Octhum: a tool to unify different Artificial Intelligence approaches
Artificial Intelligences, in few words, are models that simulate human brains. For an example, Neural Networks, one of more famous artificial intelligence approach, learn about a scope (through an information database file or another font that contains patterns), simulate the neurons signals and your connections (synapsis), considering the weight of each one in a “brain processing”. Exactly this happens in our brain: we grew up learning patterns our entire life, classifying them in images, audios, and touches.
The great problem is that there isn’t an easy way to reuse artificial intelligence software, as we reuse our brain to process everything. If you need to work with tumor patterns, you will need to acquire a neural network that will have specific synapsis weights, and neuron quantities applied to this scope. If you are a biologist and need to recognize whales species by their noises, you will need to acquire another neural network platform, containing synapsis weights and neuron quantities completely different than the first case.
Octhum was made to solve this problem, training the intelligences with many models, verifying which model is the best and use it. In this way, we can use various scopes in the same platform, with each scope using the model that best suits. This is possible because Octhum requires the same formatting in the database file content.
Below we have two examples: an intelligence to decide what’s the color, based in RGB inputted, and another intelligence to decide what’s the abalone’s sex, based in some characteristics, like rings number, viscera weight, height, width, and others.
In the first intelligence, we should format the CSV file (used as database file in Octhum neural networks training) as in the image below, where the first column contains the final classifications, and other columns contain the inputs (or variables) associated with each classification. The second and third lines contain the minimum and maximum values of each variable (only to validation).
In the second intelligence, we should format the CSV file as we did in first intelligence, maintaining the same structure. To train any intelligence, the file format should be the same.
Octhum will process these databases and will store the configured neural network, accessing it when the user wants to use the intelligence. When this happens, Octhum receives the values of the variables (defined by the user), input them in a neural network, and give a response with the final classification. The images below show the first intelligence being used.
In the second intelligence, we have a greater database, with more cases and variables, and final classifications can be male (M), female (F), and undefined (I). Below, the Octhum receiving variables input to process them and return a response, the abalone’s sex.
Trained the two intelligences, we can use both at any time, without change the Octhum Core, changing only the input database format to the format shown above.
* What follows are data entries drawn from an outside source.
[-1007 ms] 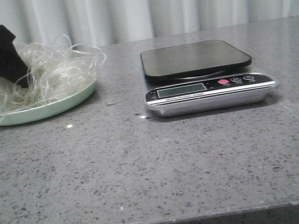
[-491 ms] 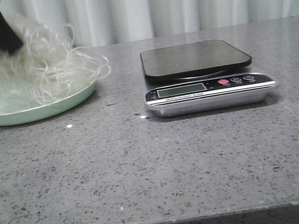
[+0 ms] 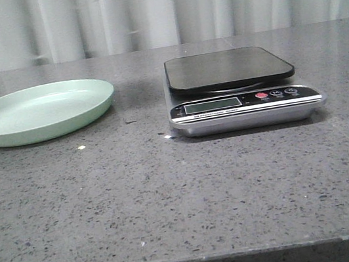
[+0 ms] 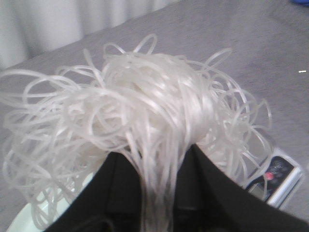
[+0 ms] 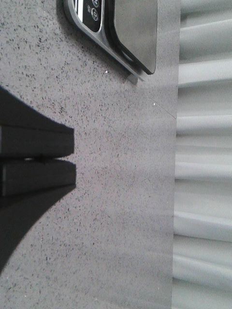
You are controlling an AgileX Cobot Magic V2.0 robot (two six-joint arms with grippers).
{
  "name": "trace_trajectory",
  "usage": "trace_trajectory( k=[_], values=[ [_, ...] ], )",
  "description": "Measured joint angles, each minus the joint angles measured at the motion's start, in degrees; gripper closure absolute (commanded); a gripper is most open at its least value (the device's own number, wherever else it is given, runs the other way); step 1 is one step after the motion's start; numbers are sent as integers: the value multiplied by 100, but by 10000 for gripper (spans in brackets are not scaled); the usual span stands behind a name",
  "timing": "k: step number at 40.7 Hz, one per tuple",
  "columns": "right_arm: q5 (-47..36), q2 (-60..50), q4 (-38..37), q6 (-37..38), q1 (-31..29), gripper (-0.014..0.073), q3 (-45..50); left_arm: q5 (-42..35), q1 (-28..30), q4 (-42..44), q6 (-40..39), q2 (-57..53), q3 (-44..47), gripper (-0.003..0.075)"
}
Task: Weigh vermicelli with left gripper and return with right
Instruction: 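Lift the vermicelli with the left gripper and carry it onto the scale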
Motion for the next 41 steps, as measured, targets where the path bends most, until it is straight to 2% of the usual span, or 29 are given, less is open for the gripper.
trace_trajectory(
  k=[8,16,32,41],
  values=[
    [0,0,0,0,0,442,0,-637,-1051,-67,0,198,-9,575],
    [0,0,0,0,0,442,0,-1012,-1690,-114,0,816,-9,575],
    [0,0,0,0,0,442,0,-1731,-1862,-154,0,2107,-9,575],
    [0,0,0,0,0,442,0,-1853,-1862,-410,0,2421,-23,575]
  ],
)
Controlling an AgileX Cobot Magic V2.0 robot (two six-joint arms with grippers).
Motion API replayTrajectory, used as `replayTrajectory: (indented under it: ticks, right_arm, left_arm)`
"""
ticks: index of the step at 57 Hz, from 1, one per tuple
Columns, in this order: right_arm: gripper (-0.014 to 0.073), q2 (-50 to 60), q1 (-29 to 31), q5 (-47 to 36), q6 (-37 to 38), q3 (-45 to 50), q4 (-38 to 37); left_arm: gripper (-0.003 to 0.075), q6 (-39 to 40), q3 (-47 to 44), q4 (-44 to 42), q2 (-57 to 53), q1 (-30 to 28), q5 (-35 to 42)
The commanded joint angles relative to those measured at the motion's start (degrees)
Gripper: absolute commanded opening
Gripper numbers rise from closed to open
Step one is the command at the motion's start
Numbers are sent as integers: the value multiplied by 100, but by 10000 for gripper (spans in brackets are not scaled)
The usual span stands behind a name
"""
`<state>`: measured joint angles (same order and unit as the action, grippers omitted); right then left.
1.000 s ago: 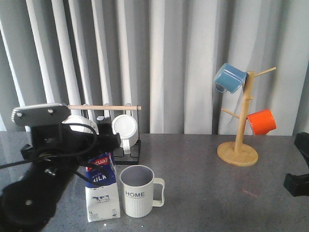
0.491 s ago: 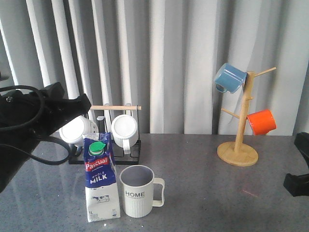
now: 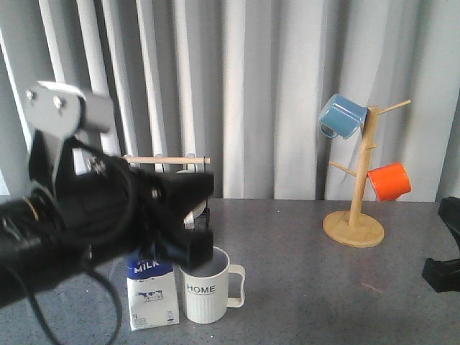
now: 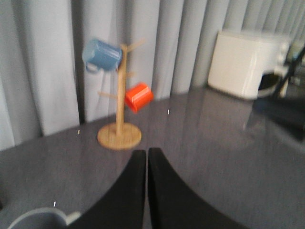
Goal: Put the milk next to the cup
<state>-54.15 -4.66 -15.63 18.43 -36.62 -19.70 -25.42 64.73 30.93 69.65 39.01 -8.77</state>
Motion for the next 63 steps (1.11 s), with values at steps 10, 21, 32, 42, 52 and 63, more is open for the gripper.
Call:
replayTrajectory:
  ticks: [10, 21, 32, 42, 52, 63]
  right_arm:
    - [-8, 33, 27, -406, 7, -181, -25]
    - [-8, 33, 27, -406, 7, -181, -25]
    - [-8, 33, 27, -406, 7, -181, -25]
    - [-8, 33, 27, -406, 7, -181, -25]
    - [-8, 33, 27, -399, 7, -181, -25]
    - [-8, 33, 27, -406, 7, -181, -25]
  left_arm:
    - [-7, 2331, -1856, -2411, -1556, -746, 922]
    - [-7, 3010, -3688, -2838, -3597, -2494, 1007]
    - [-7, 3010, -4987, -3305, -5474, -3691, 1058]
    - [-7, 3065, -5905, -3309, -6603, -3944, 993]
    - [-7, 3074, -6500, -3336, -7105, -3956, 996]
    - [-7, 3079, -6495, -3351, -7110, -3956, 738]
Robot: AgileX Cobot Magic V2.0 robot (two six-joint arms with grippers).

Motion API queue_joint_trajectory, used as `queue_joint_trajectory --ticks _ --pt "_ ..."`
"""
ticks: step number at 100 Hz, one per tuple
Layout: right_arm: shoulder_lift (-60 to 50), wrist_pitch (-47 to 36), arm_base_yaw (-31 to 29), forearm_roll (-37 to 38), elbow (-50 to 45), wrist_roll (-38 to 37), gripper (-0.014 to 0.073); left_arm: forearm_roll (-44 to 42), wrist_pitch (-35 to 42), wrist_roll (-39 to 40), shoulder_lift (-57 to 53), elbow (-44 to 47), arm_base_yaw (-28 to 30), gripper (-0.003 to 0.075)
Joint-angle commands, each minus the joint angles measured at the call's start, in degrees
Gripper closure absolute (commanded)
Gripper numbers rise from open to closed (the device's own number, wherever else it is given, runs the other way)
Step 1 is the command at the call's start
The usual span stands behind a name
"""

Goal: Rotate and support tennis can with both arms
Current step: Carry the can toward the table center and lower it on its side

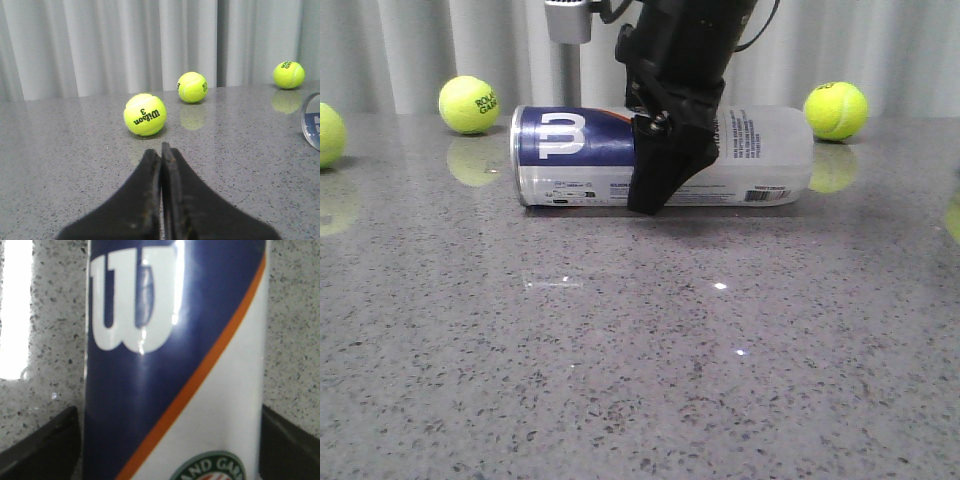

All of this showed previously was made with only one software, changing only the input database file layout. If anyone wants to use neural networks, in any scope, only need to format a CSV file properly, and use it in Octhum.
Octhum is an open-source REST API developed in PHP that works based on SaaS technology, allowing third-party software customization (to forecast sells in an ERP, for example). Octhum is still little, but has the potential to be a great platform,
- allowing more file database formats (JSON, for example) to make the process easier to third-part software through API;
- working with more artificial intelligence approaches, like specialist systems, genetic algorithms, and others;
- using some container (like Docker), to process the various architectures in a parallel way;
- working with many input types, like image and sounds.